▸ WHAT YOU ARE ASKED TO DO
Please repeat the lines below, exactly and only, from the one that holds "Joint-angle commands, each" through the one that holds "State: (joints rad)".
____________________
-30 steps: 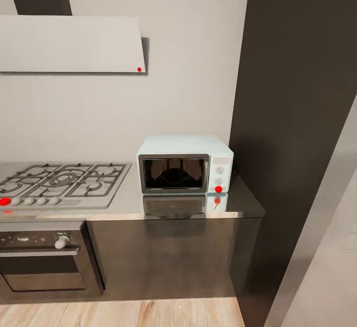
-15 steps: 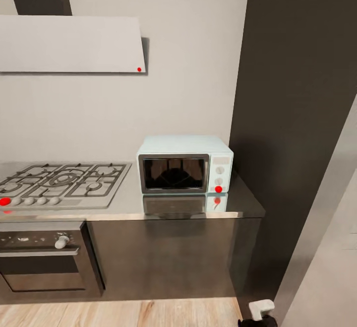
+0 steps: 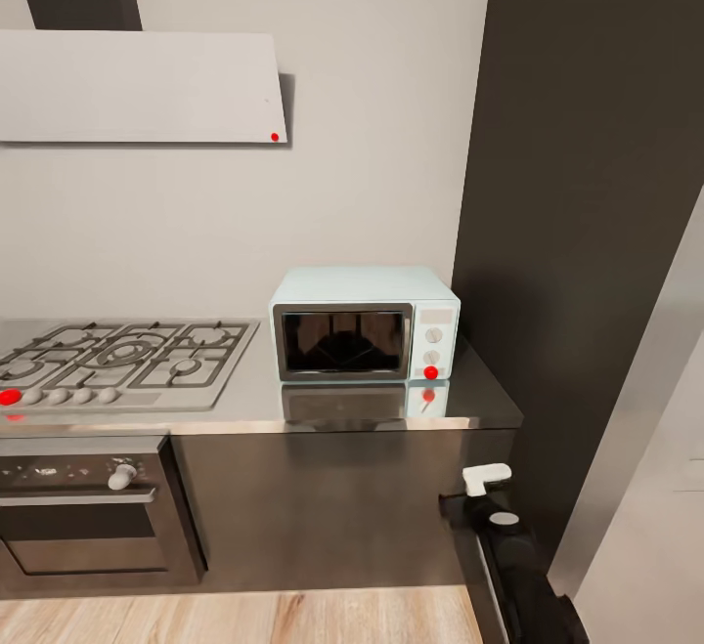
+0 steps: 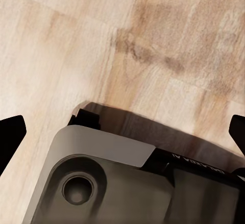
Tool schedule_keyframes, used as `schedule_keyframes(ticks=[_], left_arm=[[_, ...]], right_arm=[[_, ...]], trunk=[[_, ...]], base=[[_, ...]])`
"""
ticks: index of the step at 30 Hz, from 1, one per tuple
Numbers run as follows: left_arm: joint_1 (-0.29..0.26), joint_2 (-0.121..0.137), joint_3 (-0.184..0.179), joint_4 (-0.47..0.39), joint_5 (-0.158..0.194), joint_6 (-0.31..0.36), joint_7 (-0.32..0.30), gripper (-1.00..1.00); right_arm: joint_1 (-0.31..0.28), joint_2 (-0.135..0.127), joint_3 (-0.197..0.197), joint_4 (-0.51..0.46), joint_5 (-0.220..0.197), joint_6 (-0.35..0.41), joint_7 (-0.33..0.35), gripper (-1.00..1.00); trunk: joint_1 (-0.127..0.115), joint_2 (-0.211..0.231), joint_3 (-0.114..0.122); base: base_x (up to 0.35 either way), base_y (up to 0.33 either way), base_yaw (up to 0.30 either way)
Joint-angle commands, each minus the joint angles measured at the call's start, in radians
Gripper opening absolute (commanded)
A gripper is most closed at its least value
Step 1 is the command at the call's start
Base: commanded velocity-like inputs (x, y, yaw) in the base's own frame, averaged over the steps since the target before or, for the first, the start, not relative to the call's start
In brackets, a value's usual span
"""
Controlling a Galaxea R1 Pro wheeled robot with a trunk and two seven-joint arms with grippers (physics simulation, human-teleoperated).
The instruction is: In the kitchen, take the popcorn bag from the countertop, put it into the microwave, and heat it until the popcorn is cooked so the cooked popcorn ends up inside the bag.
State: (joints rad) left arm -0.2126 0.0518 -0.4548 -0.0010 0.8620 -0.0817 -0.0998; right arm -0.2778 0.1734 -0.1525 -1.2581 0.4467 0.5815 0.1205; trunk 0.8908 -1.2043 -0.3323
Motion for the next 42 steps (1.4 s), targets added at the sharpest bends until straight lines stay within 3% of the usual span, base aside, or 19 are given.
schedule_keyframes(ticks=[1, 5, 10, 15, 19, 23, 27, 35, 42], left_arm=[[-0.001, 0.000, -0.008, 0.001, 0.011, -0.002, -0.005, 1.00], [-0.001, 0.000, -0.007, 0.001, 0.012, -0.002, -0.005, 1.00], [-0.001, 0.000, -0.007, 0.000, 0.012, -0.003, -0.005, 1.00], [-0.001, 0.000, -0.008, 0.000, 0.012, -0.003, -0.005, 1.00], [-0.001, 0.000, -0.008, 0.000, 0.012, -0.003, -0.005, 1.00], [-0.001, 0.000, -0.008, 0.000, 0.012, -0.003, -0.005, 1.00], [-0.001, 0.000, -0.008, 0.000, 0.012, -0.003, -0.005, 1.00], [-0.001, 0.000, -0.008, 0.000, 0.012, -0.003, -0.005, 1.00], [-0.001, 0.001, -0.007, 0.000, 0.012, 0.000, -0.005, 1.00]], right_arm=[[-0.020, 0.001, -0.001, -0.032, -0.007, 0.047, 0.013, 1.00], [-0.110, 0.001, 0.000, -0.090, -0.040, 0.131, 0.013, 1.00], [-0.254, 0.001, -0.001, -0.094, -0.055, 0.149, 0.006, 1.00], [-0.326, 0.001, 0.000, -0.082, -0.166, 0.141, -0.003, 1.00], [-0.338, 0.001, -0.002, -0.055, -0.197, 0.086, -0.032, 1.00], [-0.340, 0.001, -0.004, 0.058, -0.201, -0.146, -0.109, 1.00], [-0.340, 0.001, -0.006, 0.105, -0.202, -0.221, -0.156, 1.00], [-0.340, 0.001, -0.007, 0.200, -0.201, -0.228, -0.163, 1.00], [-0.340, 0.001, -0.007, 0.203, -0.199, -0.221, -0.128, 1.00]], trunk=[[0.000, -0.001, -0.001], [0.000, -0.001, -0.001], [0.000, -0.001, -0.001], [0.000, -0.001, -0.001], [0.000, -0.001, -0.001], [0.000, -0.001, -0.001], [0.000, -0.001, -0.001], [0.000, -0.001, -0.001], [0.000, -0.001, -0.001]], base=[[0.000, 0.000, 0.000], [0.000, 0.000, 0.000], [0.000, 0.000, 0.000], [0.000, 0.000, 0.000], [0.000, 0.000, 0.000], [0.000, 0.000, 0.000], [0.000, 0.000, 0.000], [0.000, 0.000, 0.000], [0.015, 0.026, 0.000]])
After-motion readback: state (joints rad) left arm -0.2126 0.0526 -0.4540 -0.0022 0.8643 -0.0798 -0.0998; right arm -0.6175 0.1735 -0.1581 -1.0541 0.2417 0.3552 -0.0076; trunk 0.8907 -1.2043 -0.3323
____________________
▸ COMPLETED TASK
Joint-angle commands, each minus the joint angles measured at the call's start, in radians
Gripper opening absolute (commanded)
A gripper is most closed at its least value
Step 1 is the command at the call's start
Base: commanded velocity-like inputs (x, y, yaw) in the base's own frame, averaged over the steps since the target before or, for the first, the start, not relative to the call's start
In brackets, a value's usual span
"""
Controlling a Galaxea R1 Pro wheeled robot with a trunk and two seven-joint arms with grippers (physics simulation, human-teleoperated).
The instruction is: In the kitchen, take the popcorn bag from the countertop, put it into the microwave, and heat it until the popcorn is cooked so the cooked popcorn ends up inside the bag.
State: (joints rad) left arm -0.2126 0.0518 -0.4548 -0.0010 0.8620 -0.0817 -0.0998; right arm -0.2778 0.1734 -0.1525 -1.2581 0.4467 0.5815 0.1205; trunk 0.8908 -1.2043 -0.3323

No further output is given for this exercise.